## REQUIRED ACTION
Down to the last line, restate the listing below exactly.

## AVAILABLE DATA
★ ★ ★ ★ ★

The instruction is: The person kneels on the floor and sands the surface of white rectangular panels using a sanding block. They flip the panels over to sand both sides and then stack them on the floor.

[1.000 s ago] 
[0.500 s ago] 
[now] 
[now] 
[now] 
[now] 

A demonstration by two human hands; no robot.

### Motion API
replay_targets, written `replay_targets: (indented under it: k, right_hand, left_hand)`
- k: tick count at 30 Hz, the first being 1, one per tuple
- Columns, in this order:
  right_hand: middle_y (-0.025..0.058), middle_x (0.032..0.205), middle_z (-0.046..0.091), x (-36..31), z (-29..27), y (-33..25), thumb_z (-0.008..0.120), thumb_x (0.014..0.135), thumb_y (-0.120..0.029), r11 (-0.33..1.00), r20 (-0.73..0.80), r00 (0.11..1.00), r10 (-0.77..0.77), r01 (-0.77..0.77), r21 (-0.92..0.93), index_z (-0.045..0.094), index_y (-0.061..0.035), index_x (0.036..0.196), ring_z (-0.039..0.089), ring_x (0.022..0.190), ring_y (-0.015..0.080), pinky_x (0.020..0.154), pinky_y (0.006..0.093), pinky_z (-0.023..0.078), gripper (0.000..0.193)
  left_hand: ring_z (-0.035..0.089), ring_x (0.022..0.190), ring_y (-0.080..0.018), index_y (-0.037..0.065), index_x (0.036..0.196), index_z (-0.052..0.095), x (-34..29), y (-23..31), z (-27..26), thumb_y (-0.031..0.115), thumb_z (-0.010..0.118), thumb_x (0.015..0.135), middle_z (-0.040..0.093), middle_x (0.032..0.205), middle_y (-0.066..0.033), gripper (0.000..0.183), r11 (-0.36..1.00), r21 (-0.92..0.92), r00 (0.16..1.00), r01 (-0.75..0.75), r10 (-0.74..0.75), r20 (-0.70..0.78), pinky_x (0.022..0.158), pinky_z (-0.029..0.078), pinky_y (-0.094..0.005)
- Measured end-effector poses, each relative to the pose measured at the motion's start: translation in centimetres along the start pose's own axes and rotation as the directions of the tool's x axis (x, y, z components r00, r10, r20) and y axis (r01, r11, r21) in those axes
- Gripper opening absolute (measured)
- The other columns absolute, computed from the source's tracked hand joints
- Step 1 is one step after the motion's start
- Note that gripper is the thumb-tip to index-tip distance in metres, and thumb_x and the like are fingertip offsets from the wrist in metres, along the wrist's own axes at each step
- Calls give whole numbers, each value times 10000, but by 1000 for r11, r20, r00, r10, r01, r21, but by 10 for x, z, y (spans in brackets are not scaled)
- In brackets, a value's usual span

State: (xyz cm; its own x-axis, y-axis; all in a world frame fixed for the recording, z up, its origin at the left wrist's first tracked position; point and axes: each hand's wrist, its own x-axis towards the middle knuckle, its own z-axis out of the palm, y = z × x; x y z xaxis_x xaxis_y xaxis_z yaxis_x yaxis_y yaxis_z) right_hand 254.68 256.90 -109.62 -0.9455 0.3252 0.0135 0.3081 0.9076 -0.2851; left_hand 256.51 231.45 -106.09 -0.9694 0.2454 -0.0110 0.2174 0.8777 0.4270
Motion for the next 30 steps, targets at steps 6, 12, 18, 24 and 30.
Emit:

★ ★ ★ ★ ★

## SOLUTION TO THIS PROBLEM
The instruction is: The person kneels on the floor and sands the surface of white rectangular panels using a sanding block. They flip the panels over to sand both sides and then stack them on the floor.

[1.000 s ago] 
[0.500 s ago] 
[now] 
[now] 
[now] 
[now] 

A demonstration by two human hands; no robot.

### Motion API
replay_targets, written `replay_targets: (indented under it: k, right_hand, left_hand)`
- k: tick count at 30 Hz, the first being 1, one per tuple
- Columns, in this order:
  right_hand: middle_y (-0.025..0.058), middle_x (0.032..0.205), middle_z (-0.046..0.091), x (-36..31), z (-29..27), y (-33..25), thumb_z (-0.008..0.120), thumb_x (0.014..0.135), thumb_y (-0.120..0.029), r11 (-0.33..1.00), r20 (-0.73..0.80), r00 (0.11..1.00), r10 (-0.77..0.77), r01 (-0.77..0.77), r21 (-0.92..0.93), index_z (-0.045..0.094), index_y (-0.061..0.035), index_x (0.036..0.196), ring_z (-0.039..0.089), ring_x (0.022..0.190), ring_y (-0.015..0.080), pinky_x (0.020..0.154), pinky_y (0.006..0.093), pinky_z (-0.023..0.078), gripper (0.000..0.193)
  left_hand: ring_z (-0.035..0.089), ring_x (0.022..0.190), ring_y (-0.080..0.018), index_y (-0.037..0.065), index_x (0.036..0.196), index_z (-0.052..0.095), x (-34..29), y (-23..31), z (-27..26), thumb_y (-0.031..0.115), thumb_z (-0.010..0.118), thumb_x (0.015..0.135), middle_z (-0.040..0.093), middle_x (0.032..0.205), middle_y (-0.066..0.033), gripper (0.000..0.183), r11 (-0.36..1.00), r21 (-0.92..0.92), r00 (0.16..1.00), r01 (-0.75..0.75), r10 (-0.74..0.75), r20 (-0.70..0.78), pinky_x (0.022..0.158), pinky_z (-0.029..0.078), pinky_y (-0.094..0.005)
- Measured end-effector poses, each relative to the pose measured at the motion's start: translation in centimetres along the start pose's own axes and rotation as the directions of the tool's x axis (x, y, z components r00, r10, r20) and y axis (r01, r11, r21) in those axes
- Gripper opening absolute (measured)
- The other columns absolute, computed from the source's tracked hand joints
- Step 1 is one step after the motion's start
- Note that gripper is the thumb-tip to index-tip distance in metres, and thumb_x and the like are fingertip offsets from the wrist in metres, along the wrist's own axes at each step
- Calls give whole numbers, each value times 10000, but by 1000 for r11, r20, r00, r10, r01, r21, but by 10 for x, z, y (spans in brackets are not scaled)
- In brackets, a value's usual span

State: (xyz cm; its own x-axis, y-axis; all in a world frame fixed for the recording, z up, its origin at the left wrist's first tracked position; point and axes: each hand's wrist, its own x-axis towards the middle knuckle, its own z-axis out of the palm, y = z × x; x y z xaxis_x xaxis_y xaxis_z yaxis_x yaxis_y yaxis_z) right_hand 254.68 256.90 -109.62 -0.9455 0.3252 0.0135 0.3081 0.9076 -0.2851; left_hand 256.51 231.45 -106.09 -0.9694 0.2454 -0.0110 0.2174 0.8777 0.4270
Motion for the next 30 steps, targets at steps 6, 12, 18, 24 and 30.
Emit:

The full output has already been given.